Your task: Your response should consist of the entire listing, transcribed exactly, with every image left out.

Recorded information:
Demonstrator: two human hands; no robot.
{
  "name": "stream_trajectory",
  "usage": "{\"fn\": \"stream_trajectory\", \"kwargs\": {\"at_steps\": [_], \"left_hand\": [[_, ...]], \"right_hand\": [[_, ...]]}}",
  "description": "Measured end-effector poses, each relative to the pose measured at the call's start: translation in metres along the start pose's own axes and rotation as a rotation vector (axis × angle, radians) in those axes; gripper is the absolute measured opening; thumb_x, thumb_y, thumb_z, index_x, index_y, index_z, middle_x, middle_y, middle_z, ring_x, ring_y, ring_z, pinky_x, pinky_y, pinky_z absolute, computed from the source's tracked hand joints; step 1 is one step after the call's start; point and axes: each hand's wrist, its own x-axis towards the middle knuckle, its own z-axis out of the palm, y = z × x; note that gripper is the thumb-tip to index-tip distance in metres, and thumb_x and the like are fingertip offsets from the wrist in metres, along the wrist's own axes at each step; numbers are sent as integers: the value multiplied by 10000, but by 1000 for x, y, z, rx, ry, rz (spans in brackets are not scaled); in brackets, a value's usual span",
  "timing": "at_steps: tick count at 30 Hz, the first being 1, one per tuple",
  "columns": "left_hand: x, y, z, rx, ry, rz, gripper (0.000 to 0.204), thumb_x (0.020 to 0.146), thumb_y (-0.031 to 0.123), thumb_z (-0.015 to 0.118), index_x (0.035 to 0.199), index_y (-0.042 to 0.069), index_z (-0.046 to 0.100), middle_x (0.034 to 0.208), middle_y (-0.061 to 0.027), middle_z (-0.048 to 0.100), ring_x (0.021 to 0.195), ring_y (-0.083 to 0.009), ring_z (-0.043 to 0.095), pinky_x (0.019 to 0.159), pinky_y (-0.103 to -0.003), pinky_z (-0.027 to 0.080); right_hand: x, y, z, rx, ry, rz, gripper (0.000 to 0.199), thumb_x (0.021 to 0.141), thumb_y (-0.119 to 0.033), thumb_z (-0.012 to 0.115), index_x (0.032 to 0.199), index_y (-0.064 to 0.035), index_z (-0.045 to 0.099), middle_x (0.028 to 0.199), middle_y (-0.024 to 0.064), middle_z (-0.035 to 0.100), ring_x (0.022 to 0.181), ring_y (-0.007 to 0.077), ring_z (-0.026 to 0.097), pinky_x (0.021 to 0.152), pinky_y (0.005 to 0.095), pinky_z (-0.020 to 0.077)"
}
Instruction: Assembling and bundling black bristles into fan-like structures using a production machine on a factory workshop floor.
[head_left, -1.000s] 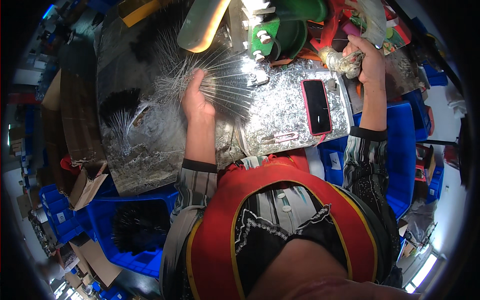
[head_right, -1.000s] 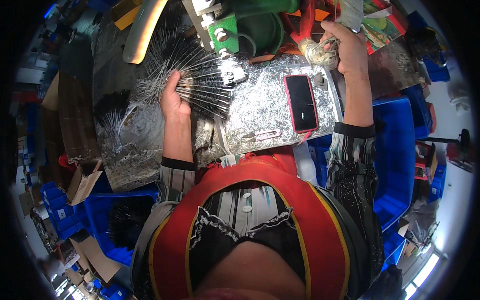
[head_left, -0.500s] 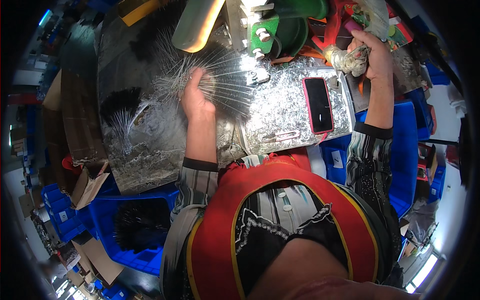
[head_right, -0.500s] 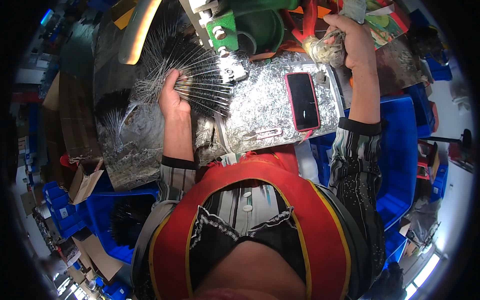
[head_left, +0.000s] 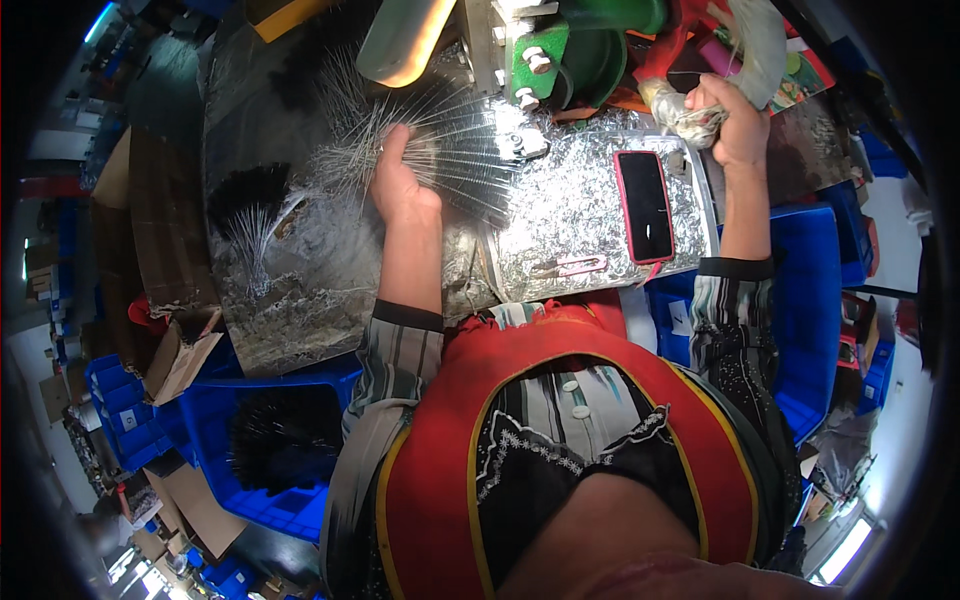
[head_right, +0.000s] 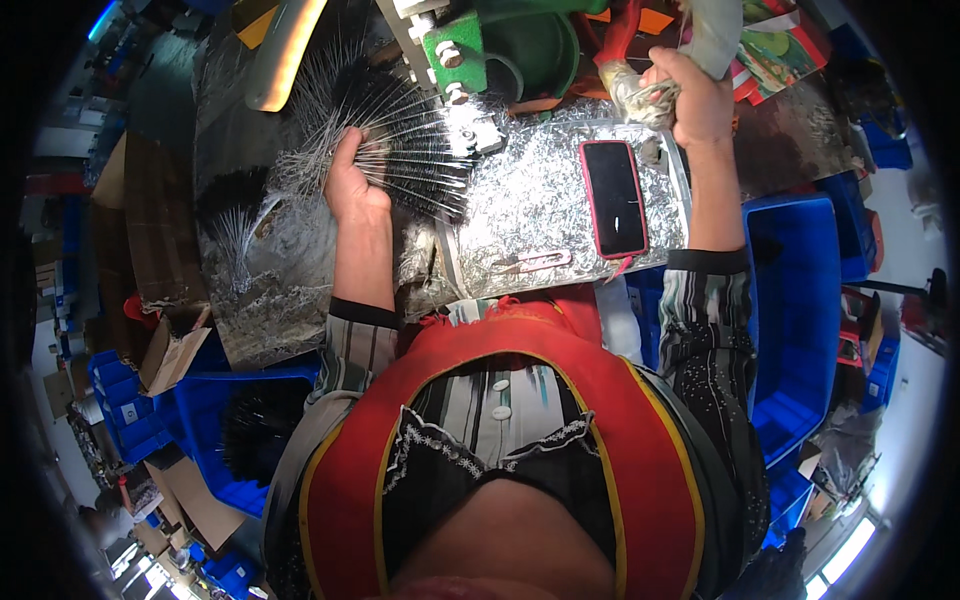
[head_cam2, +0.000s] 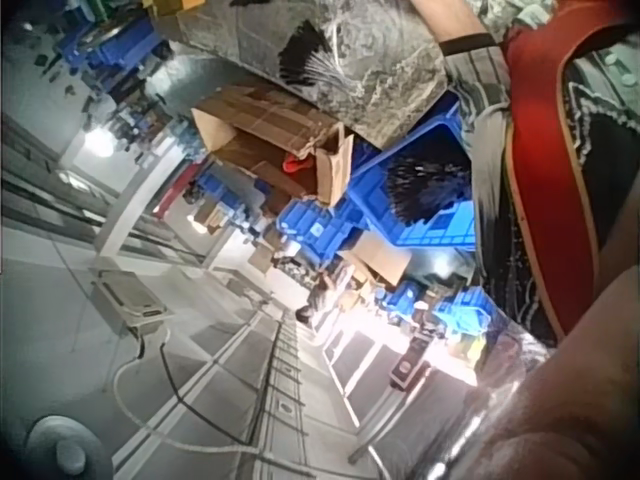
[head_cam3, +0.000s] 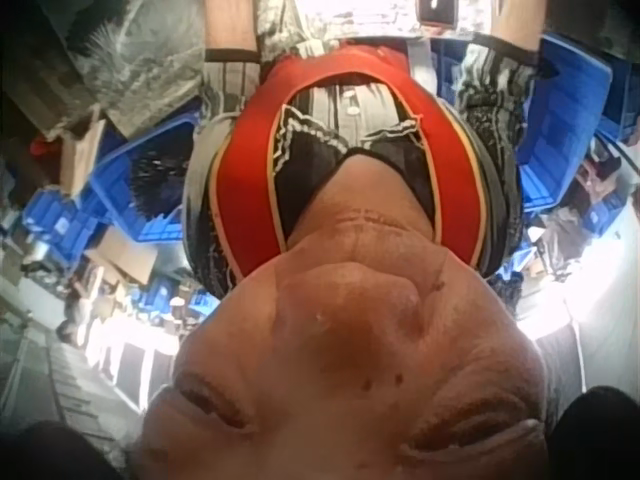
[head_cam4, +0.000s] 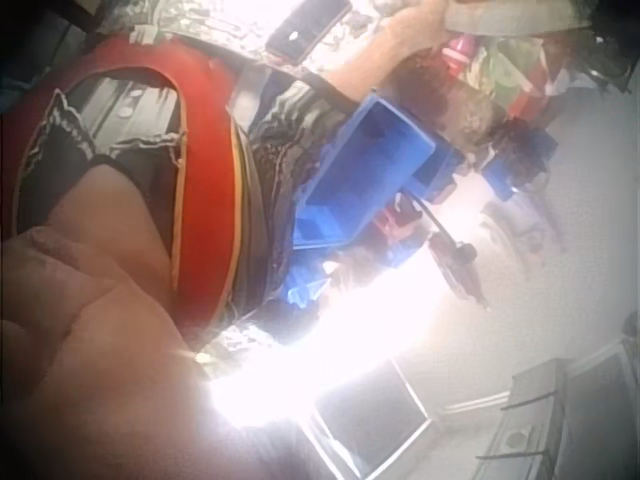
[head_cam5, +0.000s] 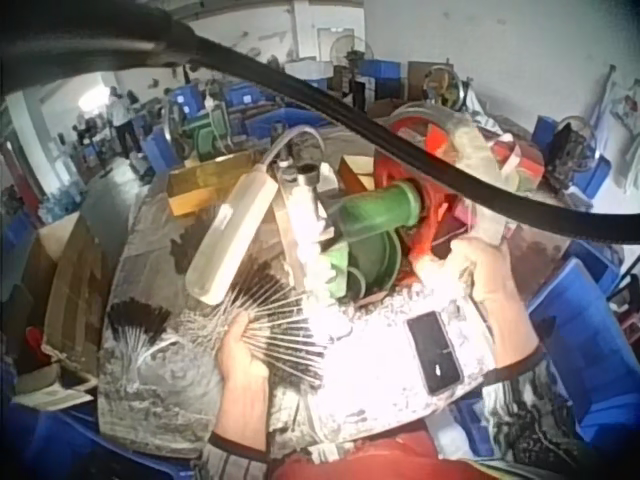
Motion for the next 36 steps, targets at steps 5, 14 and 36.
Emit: {"fn": "stream_trajectory", "kwargs": {"at_steps": [5,14,36], "left_hand": [[0,-2,6,13,-24,-8,193,701,3,615,889,-11,575,852,-89,587,742,-201,572,671,-309,484],[12,-6,0,15,-52,-32,184,710,12,618,886,-9,569,838,-85,587,738,-195,569,666,-309,483],[-2,-7,13,19,-18,-78,212,751,120,617,930,17,571,900,-89,599,803,-177,528,725,-297,441]], "right_hand": [[11,-38,-1,-131,2,125,170,675,-130,647,598,-21,542,526,65,524,436,138,513,434,259,414],[-2,43,0,-1,40,-306,140,718,-34,557,593,5,507,531,76,497,492,173,498,547,294,438],[4,-37,4,-146,92,130,289,728,-84,572,492,-62,406,479,51,413,478,170,434,552,288,388]]}}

Worked solution:
Demonstrator: two human hands; no robot.
{
  "name": "stream_trajectory",
  "usage": "{\"fn\": \"stream_trajectory\", \"kwargs\": {\"at_steps\": [_], \"left_hand\": [[_, ...]], \"right_hand\": [[_, ...]]}}",
  "description": "Measured end-effector poses, each relative to the pose measured at the call's start: translation in metres along the start pose's own axes and rotation as a rotation vector (axis × angle, radians) in those axes; gripper is the absolute measured opening; thumb_x, thumb_y, thumb_z, index_x, index_y, index_z, middle_x, middle_y, middle_z, ring_x, ring_y, ring_z, pinky_x, pinky_y, pinky_z absolute, computed from the source's tracked hand joints; step 1 is one step after the call's start; point and axes: each hand's wrist, its own x-axis towards the middle knuckle, its own z-axis out of the palm, y = z × x; note that gripper is the thumb-tip to index-tip distance in metres, and thumb_x and the like are fingertip offsets from the wrist in metres, along the wrist's own axes at each step; numbers are sent as integers: the value multiplied by 10000, but by 1000 for x, y, z, rx, ry, rz (spans in brackets are not scaled); in brackets, a value's usual span",
  "timing": "at_steps: tick count at 30 Hz, the first being 1, one per tuple",
  "columns": "left_hand: x, y, z, rx, ry, rz, gripper (0.000 to 0.204), thumb_x (0.020 to 0.146), thumb_y (-0.031 to 0.123), thumb_z (-0.015 to 0.118), index_x (0.035 to 0.199), index_y (-0.042 to 0.069), index_z (-0.046 to 0.100), middle_x (0.034 to 0.208), middle_y (-0.061 to 0.027), middle_z (-0.048 to 0.100), ring_x (0.021 to 0.195), ring_y (-0.083 to 0.009), ring_z (-0.043 to 0.095), pinky_x (0.019 to 0.159), pinky_y (-0.103 to -0.003), pinky_z (-0.027 to 0.080); right_hand: x, y, z, rx, ry, rz, gripper (0.000 to 0.199), thumb_x (0.021 to 0.141), thumb_y (-0.119 to 0.033), thumb_z (-0.012 to 0.115), index_x (0.032 to 0.199), index_y (-0.064 to 0.035), index_z (-0.045 to 0.099), middle_x (0.028 to 0.199), middle_y (-0.024 to 0.064), middle_z (-0.035 to 0.100), ring_x (0.022 to 0.181), ring_y (-0.007 to 0.077), ring_z (-0.026 to 0.097), pinky_x (0.021 to 0.152), pinky_y (0.005 to 0.095), pinky_z (-0.020 to 0.077)"
}
Instruction: Assembling and bundling black bristles into fan-like structures using a production machine on a factory workshop floor.
[head_left, -1.000s] 
[head_right, -1.000s] 
[head_left, -0.500s] 
[head_right, -0.500s] 
[head_left, +0.000s] 
[head_right, +0.000s] 
[head_cam2, +0.000s] 
[head_cam3, +0.000s] 
[head_cam4, +0.000s] 
[head_cam5, +0.000s] 
Motion for the next 36 steps, targets at steps 5, 14 and 36.
Emit: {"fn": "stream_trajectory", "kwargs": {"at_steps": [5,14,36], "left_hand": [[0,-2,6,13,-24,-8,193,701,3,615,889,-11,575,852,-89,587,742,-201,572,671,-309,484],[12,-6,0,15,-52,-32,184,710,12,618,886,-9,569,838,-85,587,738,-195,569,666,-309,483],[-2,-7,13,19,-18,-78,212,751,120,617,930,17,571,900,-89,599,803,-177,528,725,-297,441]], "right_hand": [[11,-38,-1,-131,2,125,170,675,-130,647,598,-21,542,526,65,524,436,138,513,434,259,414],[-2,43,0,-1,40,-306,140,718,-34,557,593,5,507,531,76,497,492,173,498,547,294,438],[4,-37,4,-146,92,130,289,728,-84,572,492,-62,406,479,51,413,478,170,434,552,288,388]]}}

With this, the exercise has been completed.